Question

$A$ speaks the truth '$3$ times out of $4$' and $B$ speaks the truth '$2$ times out of $3$', $A$ die is thrown. Both assert that the number turned up is $2.$ Find the probability of the truth of their assertion.

Answer 1

Let $A$ and $B$ be the events '$A$ speaks the truth' and '$B$ speaks the truth' repectively.
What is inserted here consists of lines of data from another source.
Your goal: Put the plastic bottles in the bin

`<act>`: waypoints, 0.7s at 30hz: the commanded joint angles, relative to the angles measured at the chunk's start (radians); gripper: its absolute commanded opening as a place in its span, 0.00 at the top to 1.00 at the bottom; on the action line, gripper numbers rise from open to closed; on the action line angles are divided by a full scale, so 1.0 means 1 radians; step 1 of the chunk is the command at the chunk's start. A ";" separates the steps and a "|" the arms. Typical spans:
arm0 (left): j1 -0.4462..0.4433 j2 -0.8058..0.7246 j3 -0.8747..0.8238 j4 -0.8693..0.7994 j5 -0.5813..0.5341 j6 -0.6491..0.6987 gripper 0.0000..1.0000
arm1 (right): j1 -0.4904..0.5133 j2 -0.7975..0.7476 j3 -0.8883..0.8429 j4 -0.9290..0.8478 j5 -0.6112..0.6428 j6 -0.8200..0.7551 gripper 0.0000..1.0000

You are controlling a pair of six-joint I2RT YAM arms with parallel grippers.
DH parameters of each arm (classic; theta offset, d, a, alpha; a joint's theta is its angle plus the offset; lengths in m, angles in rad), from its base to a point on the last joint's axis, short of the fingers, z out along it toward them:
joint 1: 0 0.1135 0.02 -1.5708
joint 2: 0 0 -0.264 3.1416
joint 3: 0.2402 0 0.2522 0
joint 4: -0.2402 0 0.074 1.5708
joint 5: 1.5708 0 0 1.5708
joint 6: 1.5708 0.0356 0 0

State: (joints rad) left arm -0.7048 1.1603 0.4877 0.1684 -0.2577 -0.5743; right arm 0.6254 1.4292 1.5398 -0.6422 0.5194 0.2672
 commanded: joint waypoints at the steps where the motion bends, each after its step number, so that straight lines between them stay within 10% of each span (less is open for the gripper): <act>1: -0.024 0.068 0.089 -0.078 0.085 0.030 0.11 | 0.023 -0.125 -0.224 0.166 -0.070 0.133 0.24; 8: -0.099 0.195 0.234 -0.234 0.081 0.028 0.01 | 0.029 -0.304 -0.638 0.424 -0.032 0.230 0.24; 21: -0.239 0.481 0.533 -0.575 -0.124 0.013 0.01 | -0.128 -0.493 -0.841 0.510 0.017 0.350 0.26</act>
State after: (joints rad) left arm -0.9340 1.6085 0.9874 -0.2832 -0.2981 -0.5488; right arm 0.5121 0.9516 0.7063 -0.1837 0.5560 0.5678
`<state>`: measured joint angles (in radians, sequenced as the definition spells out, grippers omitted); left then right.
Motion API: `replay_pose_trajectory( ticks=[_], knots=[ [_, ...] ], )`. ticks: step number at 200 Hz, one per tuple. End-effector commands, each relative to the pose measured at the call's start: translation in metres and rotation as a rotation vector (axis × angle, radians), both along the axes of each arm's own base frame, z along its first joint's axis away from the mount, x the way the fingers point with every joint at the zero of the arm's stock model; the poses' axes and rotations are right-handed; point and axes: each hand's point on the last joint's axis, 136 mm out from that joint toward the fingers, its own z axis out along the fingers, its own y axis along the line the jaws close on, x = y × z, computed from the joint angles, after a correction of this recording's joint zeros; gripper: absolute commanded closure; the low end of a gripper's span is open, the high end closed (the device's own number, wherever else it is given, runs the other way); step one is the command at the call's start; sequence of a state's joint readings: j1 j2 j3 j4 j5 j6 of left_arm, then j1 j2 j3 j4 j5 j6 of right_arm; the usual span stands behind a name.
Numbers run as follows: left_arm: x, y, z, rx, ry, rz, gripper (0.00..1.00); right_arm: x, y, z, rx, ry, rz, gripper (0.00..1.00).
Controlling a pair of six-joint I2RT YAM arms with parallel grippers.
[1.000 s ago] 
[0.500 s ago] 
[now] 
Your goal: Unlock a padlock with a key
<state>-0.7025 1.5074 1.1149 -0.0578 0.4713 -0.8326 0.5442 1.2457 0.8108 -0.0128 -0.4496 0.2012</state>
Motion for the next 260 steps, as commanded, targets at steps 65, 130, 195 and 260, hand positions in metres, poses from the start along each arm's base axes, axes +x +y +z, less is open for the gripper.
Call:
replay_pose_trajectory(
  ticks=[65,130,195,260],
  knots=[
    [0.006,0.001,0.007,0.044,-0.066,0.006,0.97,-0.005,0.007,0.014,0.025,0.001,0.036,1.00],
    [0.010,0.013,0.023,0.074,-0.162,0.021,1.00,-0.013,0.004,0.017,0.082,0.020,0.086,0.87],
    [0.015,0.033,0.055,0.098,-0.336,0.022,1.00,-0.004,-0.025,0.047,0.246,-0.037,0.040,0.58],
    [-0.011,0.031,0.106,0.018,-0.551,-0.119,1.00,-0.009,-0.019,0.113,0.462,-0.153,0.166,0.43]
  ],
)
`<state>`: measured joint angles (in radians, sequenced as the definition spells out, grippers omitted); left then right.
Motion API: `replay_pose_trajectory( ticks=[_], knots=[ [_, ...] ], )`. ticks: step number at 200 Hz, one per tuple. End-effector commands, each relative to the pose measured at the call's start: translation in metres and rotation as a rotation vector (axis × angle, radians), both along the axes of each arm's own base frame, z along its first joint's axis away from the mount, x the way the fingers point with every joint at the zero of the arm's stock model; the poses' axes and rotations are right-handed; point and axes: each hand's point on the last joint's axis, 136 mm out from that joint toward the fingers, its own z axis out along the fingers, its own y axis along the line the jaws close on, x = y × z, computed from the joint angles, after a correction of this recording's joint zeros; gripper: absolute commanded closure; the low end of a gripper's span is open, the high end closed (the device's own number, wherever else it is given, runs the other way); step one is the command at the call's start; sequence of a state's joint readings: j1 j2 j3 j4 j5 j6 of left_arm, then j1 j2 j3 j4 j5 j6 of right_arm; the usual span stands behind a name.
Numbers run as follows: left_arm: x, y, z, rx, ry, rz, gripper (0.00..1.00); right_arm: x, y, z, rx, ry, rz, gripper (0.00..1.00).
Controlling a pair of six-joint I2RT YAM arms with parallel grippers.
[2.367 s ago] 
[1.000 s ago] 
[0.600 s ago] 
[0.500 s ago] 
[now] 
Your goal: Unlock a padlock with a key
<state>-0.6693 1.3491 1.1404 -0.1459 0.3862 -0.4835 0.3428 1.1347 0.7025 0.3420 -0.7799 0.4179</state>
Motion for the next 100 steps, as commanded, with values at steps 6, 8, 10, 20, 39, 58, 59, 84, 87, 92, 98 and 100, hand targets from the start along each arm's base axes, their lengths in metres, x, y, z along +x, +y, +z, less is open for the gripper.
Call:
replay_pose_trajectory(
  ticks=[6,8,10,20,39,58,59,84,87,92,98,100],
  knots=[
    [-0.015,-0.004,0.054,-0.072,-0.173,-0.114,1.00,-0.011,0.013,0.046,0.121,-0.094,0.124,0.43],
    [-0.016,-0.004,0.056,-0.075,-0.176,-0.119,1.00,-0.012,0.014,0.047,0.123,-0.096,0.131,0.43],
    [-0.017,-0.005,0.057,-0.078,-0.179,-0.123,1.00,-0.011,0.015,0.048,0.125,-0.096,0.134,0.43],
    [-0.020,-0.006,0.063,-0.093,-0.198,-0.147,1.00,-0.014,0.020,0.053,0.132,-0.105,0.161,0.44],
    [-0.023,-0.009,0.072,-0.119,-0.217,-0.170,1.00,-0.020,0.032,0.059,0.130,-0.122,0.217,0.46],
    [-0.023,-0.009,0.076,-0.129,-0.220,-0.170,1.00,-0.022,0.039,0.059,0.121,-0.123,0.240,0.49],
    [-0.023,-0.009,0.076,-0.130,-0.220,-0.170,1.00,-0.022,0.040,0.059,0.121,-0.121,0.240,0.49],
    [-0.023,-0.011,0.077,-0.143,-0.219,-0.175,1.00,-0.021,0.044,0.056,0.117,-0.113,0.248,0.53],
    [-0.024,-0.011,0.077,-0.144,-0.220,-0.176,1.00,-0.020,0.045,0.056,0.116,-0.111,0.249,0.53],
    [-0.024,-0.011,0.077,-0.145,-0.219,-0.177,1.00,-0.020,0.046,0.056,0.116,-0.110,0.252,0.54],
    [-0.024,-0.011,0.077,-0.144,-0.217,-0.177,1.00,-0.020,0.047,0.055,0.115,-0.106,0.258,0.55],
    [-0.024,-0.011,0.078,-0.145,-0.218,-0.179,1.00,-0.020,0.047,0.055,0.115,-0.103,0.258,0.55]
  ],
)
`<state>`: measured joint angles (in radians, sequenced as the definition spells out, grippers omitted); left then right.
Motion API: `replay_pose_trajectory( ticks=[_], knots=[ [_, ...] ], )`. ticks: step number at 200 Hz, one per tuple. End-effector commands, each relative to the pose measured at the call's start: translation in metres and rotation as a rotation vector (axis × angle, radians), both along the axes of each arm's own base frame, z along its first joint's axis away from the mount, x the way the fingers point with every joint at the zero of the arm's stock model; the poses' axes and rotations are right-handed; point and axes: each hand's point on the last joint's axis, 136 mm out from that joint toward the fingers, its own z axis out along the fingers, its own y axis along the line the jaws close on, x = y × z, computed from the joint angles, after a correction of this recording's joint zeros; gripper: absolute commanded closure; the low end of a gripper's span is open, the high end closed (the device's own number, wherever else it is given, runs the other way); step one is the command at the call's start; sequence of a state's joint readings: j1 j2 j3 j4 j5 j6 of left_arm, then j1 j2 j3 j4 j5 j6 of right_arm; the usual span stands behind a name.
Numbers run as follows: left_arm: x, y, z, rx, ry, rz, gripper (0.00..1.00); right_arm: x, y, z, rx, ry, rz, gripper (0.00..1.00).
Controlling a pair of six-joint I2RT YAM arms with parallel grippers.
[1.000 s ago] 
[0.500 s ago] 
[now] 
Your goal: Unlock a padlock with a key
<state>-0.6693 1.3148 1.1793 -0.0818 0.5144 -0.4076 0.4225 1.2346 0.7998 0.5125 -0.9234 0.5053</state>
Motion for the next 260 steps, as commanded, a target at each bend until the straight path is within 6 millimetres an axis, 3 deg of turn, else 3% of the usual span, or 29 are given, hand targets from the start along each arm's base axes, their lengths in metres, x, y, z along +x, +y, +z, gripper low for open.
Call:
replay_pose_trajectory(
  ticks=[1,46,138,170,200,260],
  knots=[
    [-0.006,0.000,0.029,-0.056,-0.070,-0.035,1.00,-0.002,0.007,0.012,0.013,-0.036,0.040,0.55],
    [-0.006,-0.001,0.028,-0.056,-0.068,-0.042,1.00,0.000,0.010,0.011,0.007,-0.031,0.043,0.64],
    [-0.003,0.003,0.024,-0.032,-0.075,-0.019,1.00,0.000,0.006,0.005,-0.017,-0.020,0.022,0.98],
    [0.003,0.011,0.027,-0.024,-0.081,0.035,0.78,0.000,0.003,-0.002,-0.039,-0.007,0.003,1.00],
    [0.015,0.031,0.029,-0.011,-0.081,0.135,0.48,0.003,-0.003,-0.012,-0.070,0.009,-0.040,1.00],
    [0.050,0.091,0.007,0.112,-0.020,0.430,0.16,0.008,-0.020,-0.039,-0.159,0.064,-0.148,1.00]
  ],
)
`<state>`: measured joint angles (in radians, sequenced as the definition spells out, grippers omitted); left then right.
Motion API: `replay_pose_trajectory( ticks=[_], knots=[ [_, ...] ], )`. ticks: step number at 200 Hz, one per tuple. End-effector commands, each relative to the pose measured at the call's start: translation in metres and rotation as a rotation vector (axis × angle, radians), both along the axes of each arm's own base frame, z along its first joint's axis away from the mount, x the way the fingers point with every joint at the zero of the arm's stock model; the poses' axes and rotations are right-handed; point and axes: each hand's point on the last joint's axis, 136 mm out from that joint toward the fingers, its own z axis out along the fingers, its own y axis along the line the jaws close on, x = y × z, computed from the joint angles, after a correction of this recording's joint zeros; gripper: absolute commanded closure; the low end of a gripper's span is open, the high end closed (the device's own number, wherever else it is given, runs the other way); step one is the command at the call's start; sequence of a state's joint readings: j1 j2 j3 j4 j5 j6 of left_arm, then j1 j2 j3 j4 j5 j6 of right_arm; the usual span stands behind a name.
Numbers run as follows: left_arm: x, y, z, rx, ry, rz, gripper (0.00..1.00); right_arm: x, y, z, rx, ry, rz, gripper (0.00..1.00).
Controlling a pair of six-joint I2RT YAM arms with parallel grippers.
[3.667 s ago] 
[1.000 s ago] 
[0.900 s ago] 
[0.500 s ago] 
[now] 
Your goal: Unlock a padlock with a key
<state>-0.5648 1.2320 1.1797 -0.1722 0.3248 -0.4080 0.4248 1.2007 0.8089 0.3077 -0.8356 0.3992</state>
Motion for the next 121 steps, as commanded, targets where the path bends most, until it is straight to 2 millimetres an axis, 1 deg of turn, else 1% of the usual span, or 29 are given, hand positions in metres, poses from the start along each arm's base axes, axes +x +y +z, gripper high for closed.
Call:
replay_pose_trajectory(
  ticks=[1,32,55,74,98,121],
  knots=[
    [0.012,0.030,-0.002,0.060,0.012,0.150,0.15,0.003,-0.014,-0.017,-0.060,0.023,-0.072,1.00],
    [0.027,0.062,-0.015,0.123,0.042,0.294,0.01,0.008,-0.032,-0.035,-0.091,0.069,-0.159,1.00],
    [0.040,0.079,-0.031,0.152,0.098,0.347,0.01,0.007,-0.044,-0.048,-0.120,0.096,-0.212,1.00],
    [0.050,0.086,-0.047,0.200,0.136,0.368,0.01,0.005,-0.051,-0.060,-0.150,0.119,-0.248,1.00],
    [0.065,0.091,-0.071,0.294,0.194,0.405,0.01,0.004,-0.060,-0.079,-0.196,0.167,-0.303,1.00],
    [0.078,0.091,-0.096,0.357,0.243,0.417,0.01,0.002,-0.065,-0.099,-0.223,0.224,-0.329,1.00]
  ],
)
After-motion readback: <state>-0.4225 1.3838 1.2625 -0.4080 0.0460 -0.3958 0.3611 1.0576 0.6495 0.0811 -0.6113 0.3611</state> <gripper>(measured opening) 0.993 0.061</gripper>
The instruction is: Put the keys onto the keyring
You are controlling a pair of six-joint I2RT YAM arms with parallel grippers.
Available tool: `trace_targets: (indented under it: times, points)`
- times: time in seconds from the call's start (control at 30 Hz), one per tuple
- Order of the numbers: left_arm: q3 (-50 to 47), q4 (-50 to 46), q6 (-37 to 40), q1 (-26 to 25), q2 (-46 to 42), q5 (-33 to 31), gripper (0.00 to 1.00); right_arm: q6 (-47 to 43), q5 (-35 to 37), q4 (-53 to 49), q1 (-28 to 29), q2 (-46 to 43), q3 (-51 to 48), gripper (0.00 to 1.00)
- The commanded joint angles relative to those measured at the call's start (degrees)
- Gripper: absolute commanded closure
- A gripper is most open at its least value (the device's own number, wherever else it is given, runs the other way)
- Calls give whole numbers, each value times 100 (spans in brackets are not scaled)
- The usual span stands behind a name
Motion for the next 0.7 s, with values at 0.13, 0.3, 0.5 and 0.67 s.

Let $C$ be the event 'the number turned up is not $2$ but both agree to the same conclustion that the die has turned up $2.$ Then $P\left(A\right)=\frac{3}{4},P\left(B\right)=\frac{2}{3}$ and $P\left(C\right)=\frac{1}{5}\times \frac{1}{5}$
There are two hypotheses
(i) the die turns up $2$
(ii) the die does not turns up $2$
Let these be the events $E_1$ and $E_2$ respectively, then
$=\left(E_1\right)=\frac{1}{6},P\left(E_2\right)=\frac{5}{6}$ (a priori probabilities)
Now let $E$ be the event the statement made by $A$ and $B$ agree to the same conclusion.
then $P\left(E/E_1\right)=P\left(A\right).P\left(B\right)=\frac{3}{4}.\frac{2}{3}=\frac{1}{2}$
$P\left(E/E_2\right)=P\left(\overline{A}\right).P\left(\overline{B}\right).P\left(C\right)=\frac{1}{4}.\frac{1}{3}.\frac{1}{25}=\frac{1}{300}$
Thus $P\left(E\right)=P\left(E_1\right)P\left(E/E_1\right)+P\left(E_2\right)P\left(E/E_2\right)=\frac{1}{6}\times \frac{1}{2}+\frac{5}{6}\times \frac{1}{300}=\frac{31}{360}$
$\therefore$ $P\left(E_1/E\right)=\frac{P\left(E_1\right)P\left(E/E_1\right)}{P\left(E\right)}=\frac{30}{31}$